_Task_
Quote exactly the lines spanning from the top of the data below to the line that contains "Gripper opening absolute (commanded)", including both.

%%

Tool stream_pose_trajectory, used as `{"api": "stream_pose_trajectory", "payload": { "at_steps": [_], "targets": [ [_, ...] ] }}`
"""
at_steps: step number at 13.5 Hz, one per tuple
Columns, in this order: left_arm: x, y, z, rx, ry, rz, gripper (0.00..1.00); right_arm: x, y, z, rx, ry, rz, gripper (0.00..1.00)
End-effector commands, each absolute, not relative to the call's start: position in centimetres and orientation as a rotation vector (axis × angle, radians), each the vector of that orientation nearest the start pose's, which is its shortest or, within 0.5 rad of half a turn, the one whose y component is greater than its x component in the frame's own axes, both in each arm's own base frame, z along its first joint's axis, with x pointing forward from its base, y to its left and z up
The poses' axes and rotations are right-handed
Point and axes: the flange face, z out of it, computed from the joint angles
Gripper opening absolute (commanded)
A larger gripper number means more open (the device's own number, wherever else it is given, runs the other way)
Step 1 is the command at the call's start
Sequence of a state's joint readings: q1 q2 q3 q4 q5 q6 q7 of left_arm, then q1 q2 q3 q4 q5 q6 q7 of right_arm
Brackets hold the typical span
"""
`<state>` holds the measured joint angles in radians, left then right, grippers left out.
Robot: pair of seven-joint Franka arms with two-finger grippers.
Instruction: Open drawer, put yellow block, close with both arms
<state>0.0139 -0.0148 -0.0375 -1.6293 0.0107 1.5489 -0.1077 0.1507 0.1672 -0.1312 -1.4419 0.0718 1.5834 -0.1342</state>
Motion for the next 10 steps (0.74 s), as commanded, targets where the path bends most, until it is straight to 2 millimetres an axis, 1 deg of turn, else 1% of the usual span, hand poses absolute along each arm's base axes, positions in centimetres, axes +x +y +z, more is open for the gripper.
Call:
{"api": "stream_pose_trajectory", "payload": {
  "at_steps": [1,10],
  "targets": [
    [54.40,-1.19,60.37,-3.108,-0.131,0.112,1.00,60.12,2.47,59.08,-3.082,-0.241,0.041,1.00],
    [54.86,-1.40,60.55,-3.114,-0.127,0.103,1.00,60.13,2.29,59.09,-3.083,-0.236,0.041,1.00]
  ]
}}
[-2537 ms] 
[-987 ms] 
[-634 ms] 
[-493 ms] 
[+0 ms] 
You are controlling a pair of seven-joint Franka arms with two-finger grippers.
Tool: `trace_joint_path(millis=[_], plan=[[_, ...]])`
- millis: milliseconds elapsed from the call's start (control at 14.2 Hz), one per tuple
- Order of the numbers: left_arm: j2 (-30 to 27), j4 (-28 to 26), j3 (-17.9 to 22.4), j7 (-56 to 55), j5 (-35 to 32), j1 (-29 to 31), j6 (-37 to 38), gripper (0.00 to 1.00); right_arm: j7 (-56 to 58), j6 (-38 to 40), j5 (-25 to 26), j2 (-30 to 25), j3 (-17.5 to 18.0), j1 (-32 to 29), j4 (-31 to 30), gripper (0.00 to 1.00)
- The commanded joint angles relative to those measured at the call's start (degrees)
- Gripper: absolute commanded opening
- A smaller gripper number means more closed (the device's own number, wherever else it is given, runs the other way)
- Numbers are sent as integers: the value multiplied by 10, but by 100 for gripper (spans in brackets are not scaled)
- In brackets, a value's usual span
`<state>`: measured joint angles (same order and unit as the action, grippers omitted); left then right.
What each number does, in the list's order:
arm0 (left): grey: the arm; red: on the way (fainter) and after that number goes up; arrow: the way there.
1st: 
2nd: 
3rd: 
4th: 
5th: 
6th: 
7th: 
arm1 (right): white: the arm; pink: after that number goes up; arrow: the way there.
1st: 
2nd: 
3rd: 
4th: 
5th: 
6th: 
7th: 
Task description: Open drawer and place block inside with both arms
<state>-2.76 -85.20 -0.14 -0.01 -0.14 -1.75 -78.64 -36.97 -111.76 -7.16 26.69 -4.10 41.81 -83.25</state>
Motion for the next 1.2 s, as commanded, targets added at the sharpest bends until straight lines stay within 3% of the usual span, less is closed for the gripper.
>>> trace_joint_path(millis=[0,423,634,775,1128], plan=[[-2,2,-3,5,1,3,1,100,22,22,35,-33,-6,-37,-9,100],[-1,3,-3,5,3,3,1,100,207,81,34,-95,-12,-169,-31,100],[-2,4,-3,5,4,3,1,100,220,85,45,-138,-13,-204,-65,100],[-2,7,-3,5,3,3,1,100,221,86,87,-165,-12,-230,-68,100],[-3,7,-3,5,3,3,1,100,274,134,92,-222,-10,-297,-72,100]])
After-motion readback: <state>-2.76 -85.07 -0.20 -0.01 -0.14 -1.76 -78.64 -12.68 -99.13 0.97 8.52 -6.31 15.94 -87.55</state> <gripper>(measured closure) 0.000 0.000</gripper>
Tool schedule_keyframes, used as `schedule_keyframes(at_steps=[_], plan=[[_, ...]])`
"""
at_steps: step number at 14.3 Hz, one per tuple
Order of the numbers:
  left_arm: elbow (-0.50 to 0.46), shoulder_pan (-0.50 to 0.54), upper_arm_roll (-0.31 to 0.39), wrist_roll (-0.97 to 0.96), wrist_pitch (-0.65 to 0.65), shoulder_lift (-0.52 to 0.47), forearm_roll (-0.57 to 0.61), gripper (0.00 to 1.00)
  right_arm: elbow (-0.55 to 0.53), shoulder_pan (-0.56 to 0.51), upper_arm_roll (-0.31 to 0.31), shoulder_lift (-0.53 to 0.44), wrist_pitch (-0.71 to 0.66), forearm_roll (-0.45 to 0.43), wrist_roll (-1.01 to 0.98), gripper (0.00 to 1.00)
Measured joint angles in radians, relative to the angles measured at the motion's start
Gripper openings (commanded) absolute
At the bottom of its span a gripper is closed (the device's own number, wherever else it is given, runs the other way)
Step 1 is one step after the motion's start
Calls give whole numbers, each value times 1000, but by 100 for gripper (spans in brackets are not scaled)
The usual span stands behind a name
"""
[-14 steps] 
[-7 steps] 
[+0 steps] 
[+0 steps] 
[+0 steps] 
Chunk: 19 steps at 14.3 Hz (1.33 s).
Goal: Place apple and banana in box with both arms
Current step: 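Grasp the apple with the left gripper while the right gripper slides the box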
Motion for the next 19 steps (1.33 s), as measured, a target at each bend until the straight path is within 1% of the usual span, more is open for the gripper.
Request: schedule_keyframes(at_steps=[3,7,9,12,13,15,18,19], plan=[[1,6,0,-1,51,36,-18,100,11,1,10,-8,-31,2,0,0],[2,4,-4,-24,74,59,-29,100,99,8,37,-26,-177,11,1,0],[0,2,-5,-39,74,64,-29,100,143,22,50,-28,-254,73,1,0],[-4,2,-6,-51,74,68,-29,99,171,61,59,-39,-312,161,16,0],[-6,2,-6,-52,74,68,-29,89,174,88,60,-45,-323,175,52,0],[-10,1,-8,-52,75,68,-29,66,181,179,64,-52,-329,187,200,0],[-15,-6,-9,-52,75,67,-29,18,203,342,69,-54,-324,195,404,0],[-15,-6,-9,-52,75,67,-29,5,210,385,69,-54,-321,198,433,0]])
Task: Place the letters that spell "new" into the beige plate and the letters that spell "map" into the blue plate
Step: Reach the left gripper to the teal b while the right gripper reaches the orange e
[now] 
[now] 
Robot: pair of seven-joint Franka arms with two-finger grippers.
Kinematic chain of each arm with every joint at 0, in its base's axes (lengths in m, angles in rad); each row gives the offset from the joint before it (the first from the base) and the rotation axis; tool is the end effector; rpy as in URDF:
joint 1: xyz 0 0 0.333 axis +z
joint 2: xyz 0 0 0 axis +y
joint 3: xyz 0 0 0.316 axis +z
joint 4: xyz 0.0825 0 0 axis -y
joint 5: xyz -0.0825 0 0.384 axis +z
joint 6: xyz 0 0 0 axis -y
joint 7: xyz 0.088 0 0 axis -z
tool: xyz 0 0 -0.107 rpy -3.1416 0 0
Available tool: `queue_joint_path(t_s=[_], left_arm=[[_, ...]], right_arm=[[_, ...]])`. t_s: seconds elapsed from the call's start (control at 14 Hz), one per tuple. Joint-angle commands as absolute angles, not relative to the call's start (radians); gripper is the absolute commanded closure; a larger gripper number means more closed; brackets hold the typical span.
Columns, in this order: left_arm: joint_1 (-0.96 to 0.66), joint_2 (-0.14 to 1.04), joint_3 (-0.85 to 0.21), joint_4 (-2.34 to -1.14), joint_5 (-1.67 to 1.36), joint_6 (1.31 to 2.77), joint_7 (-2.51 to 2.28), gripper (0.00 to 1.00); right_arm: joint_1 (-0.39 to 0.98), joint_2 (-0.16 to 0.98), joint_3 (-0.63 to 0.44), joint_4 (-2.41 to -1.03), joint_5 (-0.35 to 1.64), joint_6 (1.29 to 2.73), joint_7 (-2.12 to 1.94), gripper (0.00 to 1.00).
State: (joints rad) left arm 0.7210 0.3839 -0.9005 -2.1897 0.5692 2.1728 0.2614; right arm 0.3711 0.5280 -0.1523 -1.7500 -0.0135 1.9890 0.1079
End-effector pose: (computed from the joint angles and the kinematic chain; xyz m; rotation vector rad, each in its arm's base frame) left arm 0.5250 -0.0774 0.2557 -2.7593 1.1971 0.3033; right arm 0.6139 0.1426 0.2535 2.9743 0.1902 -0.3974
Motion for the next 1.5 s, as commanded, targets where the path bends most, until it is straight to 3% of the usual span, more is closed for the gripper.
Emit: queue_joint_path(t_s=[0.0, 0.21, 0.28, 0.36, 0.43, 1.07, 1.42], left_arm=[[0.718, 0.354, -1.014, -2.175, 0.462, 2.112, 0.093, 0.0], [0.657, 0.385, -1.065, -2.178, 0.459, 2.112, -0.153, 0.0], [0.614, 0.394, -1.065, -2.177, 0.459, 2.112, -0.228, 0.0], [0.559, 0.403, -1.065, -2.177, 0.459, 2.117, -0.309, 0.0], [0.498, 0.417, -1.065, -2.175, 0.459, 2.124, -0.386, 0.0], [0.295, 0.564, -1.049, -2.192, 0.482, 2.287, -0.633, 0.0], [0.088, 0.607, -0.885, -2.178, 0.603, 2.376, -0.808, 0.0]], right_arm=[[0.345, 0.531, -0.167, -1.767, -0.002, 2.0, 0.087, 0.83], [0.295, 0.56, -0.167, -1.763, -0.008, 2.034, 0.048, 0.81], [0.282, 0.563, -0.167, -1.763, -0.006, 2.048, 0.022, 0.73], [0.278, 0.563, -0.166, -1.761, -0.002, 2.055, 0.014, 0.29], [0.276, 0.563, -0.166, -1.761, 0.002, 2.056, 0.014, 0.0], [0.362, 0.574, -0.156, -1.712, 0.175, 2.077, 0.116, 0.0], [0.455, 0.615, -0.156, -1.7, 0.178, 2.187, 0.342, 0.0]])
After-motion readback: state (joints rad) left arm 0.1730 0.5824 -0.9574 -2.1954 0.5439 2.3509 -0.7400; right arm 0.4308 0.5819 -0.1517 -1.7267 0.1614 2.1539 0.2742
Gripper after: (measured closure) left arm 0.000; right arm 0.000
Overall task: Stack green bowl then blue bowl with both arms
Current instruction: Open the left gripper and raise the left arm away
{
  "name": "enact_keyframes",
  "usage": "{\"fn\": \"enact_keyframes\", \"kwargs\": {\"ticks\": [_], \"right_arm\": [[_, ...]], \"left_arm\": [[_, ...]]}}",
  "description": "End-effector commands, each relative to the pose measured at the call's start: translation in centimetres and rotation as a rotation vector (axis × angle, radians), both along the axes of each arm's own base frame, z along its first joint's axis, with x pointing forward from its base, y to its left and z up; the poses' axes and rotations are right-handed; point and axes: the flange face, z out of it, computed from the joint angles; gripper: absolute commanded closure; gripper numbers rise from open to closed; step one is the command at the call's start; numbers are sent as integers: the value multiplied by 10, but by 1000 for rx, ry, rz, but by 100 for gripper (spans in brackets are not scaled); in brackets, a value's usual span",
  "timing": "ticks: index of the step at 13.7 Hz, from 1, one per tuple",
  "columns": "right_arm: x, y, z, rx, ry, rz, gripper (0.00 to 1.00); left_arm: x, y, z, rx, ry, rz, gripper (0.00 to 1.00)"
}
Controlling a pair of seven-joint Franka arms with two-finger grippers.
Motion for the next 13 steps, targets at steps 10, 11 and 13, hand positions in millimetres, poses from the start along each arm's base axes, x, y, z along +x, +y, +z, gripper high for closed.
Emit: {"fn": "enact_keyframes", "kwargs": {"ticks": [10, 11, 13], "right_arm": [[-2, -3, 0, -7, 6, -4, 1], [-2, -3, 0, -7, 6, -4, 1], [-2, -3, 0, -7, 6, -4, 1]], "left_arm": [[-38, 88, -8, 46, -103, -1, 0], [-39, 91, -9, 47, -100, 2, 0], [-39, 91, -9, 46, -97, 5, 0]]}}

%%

_Output of the task_
Tool stream_pose_trajectory, used as `{"api": "stream_pose_trajectory", "payload": { "at_steps": [_], "targets": [ [_, ...] ] }}`
"""
at_steps: step number at 13.5 Hz, one per tuple
Columns, in this order: left_arm: x, y, z, rx, ry, rz, gripper (0.00..1.00); right_arm: x, y, z, rx, ry, rz, gripper (0.00..1.00)
End-effector commands, each absolute, not relative to the call's start: position in centimetres and orientation as a rotation vector (axis × angle, radians), each the vector of that orientation nearest the start pose's, which is its shortest or, within 0.5 rad of half a turn, the one whose y component is greater than its x component in the frame's own axes, both in each arm's own base frame, z along its first joint's axis, with x pointing forward from its base, y to its left and z up
The poses' axes and rotations are right-handed
Point and axes: the flange face, z out of it, computed from the joint angles
Gripper opening absolute (commanded)

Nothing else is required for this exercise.